Problem description
Count the lines of the data below that include the string "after", and provide nothing but the result.

Data segment

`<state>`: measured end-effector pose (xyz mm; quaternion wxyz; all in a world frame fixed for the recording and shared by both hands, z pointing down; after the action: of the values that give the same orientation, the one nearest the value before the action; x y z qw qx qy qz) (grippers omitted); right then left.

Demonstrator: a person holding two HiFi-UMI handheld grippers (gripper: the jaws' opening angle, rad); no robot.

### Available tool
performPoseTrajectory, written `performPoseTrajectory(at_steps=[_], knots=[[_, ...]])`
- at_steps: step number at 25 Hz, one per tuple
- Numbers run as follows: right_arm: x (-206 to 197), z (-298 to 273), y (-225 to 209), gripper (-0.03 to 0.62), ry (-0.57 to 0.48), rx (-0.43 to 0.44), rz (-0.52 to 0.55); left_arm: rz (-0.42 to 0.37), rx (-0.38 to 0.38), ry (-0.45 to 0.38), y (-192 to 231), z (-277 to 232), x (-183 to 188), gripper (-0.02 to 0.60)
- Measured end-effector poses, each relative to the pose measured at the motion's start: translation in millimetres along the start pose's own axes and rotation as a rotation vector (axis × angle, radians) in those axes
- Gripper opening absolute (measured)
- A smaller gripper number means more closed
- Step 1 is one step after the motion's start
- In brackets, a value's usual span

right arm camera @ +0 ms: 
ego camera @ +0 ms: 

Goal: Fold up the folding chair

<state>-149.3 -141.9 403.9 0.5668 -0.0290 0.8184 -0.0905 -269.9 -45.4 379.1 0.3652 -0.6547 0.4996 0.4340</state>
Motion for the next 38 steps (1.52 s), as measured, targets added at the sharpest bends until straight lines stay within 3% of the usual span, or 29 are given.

Reply
2